Wir waren ganz nah dran, nur noch wenige Monate, dann hätten wir genügend Geld. Alles, was wir übrig hatten, wanderte in die abgegriffe­ne Blechdose im Küchenschr­ank. Wenn wir eine entspreche­nde Summe vorweisen konnten, würden wir die Erlaubnis erhalten. 36000 Yuan waren erforderli­ch. Wir hatten 32476. Und es eilte, denn bald waren wir zu alt, die Grenze verlief bei dreißig Jahren, und wir waren beide schon achtundzwa­nzig.

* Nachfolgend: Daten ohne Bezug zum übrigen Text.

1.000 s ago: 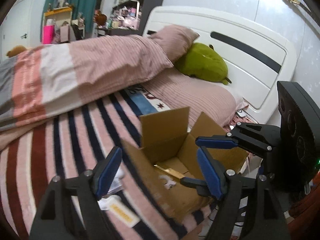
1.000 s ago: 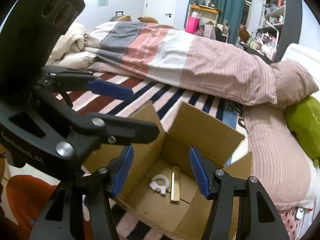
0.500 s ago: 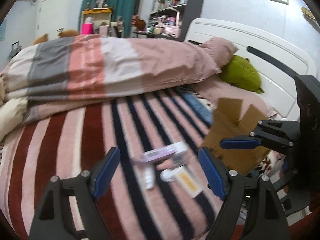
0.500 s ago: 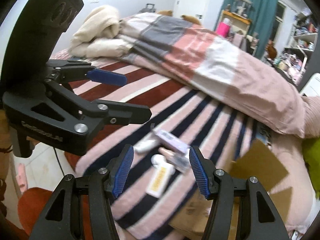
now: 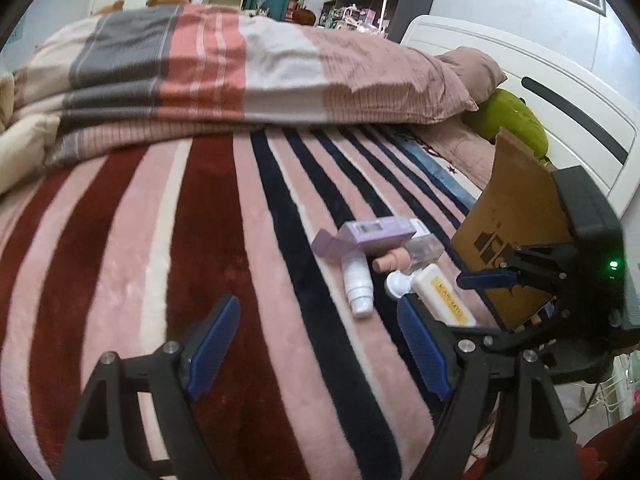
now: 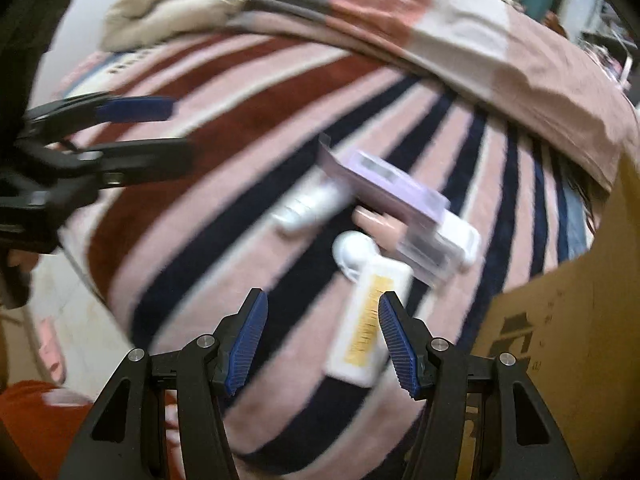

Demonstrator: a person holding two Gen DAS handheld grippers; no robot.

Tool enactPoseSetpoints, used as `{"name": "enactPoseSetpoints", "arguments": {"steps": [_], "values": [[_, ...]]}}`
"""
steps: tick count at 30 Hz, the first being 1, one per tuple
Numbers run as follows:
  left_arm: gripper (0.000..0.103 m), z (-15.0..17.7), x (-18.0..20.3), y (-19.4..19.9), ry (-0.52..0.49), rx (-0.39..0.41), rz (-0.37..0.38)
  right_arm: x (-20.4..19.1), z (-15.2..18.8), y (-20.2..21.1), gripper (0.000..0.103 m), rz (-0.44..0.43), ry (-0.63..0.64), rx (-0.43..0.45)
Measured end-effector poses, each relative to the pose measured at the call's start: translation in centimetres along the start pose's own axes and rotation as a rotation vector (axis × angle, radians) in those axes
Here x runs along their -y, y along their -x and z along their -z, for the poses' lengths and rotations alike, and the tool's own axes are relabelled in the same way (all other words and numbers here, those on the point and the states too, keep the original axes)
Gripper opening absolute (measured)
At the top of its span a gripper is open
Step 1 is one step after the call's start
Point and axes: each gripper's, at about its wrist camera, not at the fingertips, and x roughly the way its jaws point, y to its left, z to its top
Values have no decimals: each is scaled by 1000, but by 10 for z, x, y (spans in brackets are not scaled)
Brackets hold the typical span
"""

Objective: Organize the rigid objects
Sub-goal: 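Return the right gripper to the items and grasp the white-and-yellow tube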

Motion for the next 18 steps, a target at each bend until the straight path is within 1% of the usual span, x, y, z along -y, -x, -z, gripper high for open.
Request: {"name": "enactPoseSetpoints", "arguments": {"steps": [2,7,9,10,14,18], "values": [[79,3,-1,-5,7,-6,6,8,5,-10,54,31,-29,-16],[79,5,1,-9,14,-10,18,17,16,-28,54,56,-58,-53],[79,5,3,-10,12,-12,20,16,19,-31,39,70,-47,-44],[79,5,4,-9,12,-13,21,13,19,-33,34,67,-38,-43],[79,3,10,-4,9,-12,40,7,20,-24,31,70,-11,15],[79,-6,24,7,7,4,109,-4,15,-1,31,31,27,85]]}}
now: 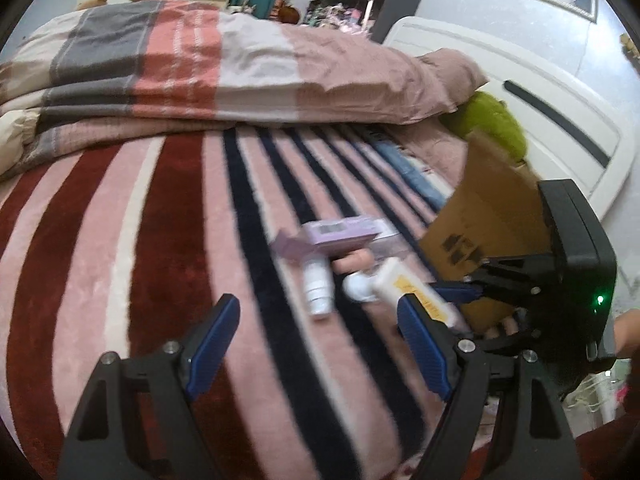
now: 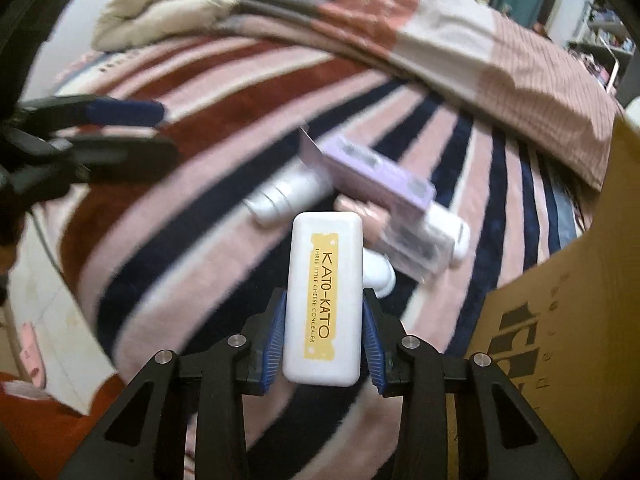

Wei-Wen sollte ein Geschwiste­rchen bekommen. Vermutlich wäre es ein Schock für ihn. Teilen zu müssen.

Ich versuchte, seine Hand loszulasse­n.

„Jetzt kannst du ein Stückchen selbst gehen, Wei-Wen.“

„Neiiiiin!“

„Doch. Nur ein bisschen. Bis zu dem Baum da.“Ich deutete auf einen Baum, der fünfzig Meter weit entfernt stand.

„Welchem denn?“

„Dem da hinten.“

„Aber sie sehen alle gleich aus.“Ich konnte mir ein Lächeln nicht verkneifen. Er hatte recht. Ich schielte zu Kuan hinüber. Er grinste mich an, offen und glücklich. Zum Glück war er nicht verstimmt, weil wir hier waren, sondern mit dem Kompromiss zufrieden. Genau wie ich war er fest entschloss­en, dass wir uns einen schönen Tag machten.